BASEL.- Does art taste sweet, sour, bitter, salty or even umami? What role does our sense of taste play as an artistic material and in our social interactions? Museum Tinguely continues its series on the human senses in the arts that began with Belle Haleine (2015) and Prière de toucher (2016). The group exhibition Amuse-bouche. The Taste of Art (February 19–May 17, 2020) presents artworks by some 45 international artists from the Baroque period to the present, all of which explore our sense of taste as a dimension of aesthetic perception. Breaking with the usual museum practice of appealing primarily to the sense of sight, the show offers a range of art-historical and phenomenological encounters with our sense of taste. Several of the works can be experienced in a participatory way and even sampled as part of our special tours, workshops and performances.

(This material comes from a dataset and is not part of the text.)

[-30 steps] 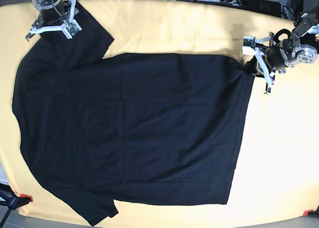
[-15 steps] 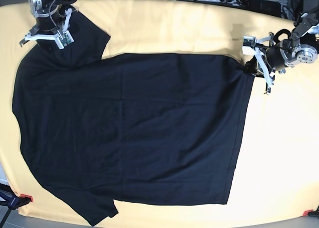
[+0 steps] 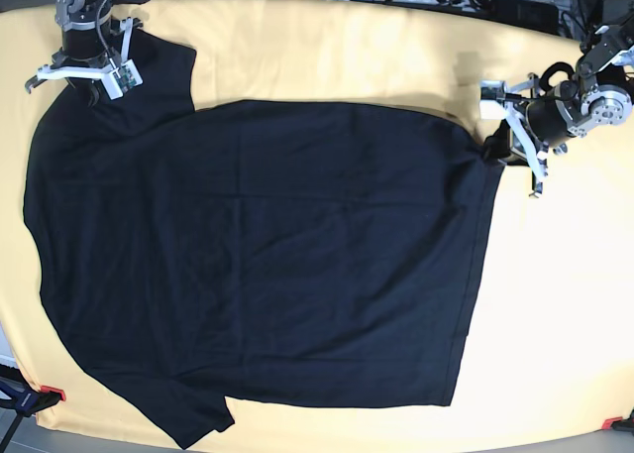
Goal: Fold the T-shirt properly
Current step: 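Pull both grasped shoulder corners away from the hem to straighten the shirt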
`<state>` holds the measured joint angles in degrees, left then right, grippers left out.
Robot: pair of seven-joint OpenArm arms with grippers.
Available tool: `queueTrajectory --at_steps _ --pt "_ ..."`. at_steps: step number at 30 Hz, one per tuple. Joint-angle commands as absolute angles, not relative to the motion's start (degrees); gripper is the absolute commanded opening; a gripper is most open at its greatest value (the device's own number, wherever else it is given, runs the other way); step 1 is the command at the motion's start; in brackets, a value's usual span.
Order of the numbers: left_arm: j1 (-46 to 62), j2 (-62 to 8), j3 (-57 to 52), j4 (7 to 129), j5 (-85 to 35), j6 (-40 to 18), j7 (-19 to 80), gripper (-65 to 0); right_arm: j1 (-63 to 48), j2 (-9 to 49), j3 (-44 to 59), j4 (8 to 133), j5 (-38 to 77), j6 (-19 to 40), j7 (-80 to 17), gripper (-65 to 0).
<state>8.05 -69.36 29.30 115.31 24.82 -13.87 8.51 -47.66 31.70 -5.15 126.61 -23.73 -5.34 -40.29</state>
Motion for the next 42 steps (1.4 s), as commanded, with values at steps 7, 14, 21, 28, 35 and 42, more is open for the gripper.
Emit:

Taste: from sickly sweet to the bitter end
In traditional accounts of the senses, taste is predicated on direct physical contact. We perceive the world around us in all its diversity through the physical sensation of taste in the mouth and on the tongue. The concept and itinerary of the exhibition Amuse-bouche. The Taste of Art focuses on those basic tastes we can perceive with our sensory apparatus: sweet, sour, salty, bitter and umami—a term coined in 1908 by the Japanese chemist Kikunae Ikeda that is commonly translated into English as "savoury." The exhibition at Museum Tinguely poses a number of questions concerning various aspects of our gustatory experience: How do we perceive art made of edible materials and their specific nuances of taste? What happens when our mouth and tongue suddenly take centre stage in the art experience? Can artworks address the sense of taste even when the viewer has no direct physical contact with them? Can gustatory experiences be described and translated into pictures? Can flavour serve as a medium of artistic expression and creativity?

The show includes allegorical depictions of the sense of taste by Baroque masters, works by avant-garde artists of the early 20th century and exhibits from the 1960s and ’70s. The main focus is on a representative selection of paintings, photographs, sculptures, video works and installations from the past thirty years, all of which address the ingestion and tasting of food in a variety of ways. In these works, the artists use foodstuffs and natural materials to lend flavours different forms. Visitors therefore get to sample the edible plants in the Hortus Deliciarum, an installation- and performance-based project by the Portuguese artist Marisa Benjamim, as well as the vegetal essences of Tastescape, a project by the Swiss artist Claudia Vogel. Goosebump, a monumental participatory work made of gingerbread cookies by the Australian artist Elizabeth Willing, can also be tasted. Meanwhile, sauerkraut juice, here labelled Brine and Punishment, features in a large-scale installation by Slavs and Tatars, a Berlin-based artists’ collective. This sharp-tasting "power drink" provides a sensory experience that forms part of the artists’ philosophical engagement with the multiple meanings and interpretations of fermentation and the process of "going sour."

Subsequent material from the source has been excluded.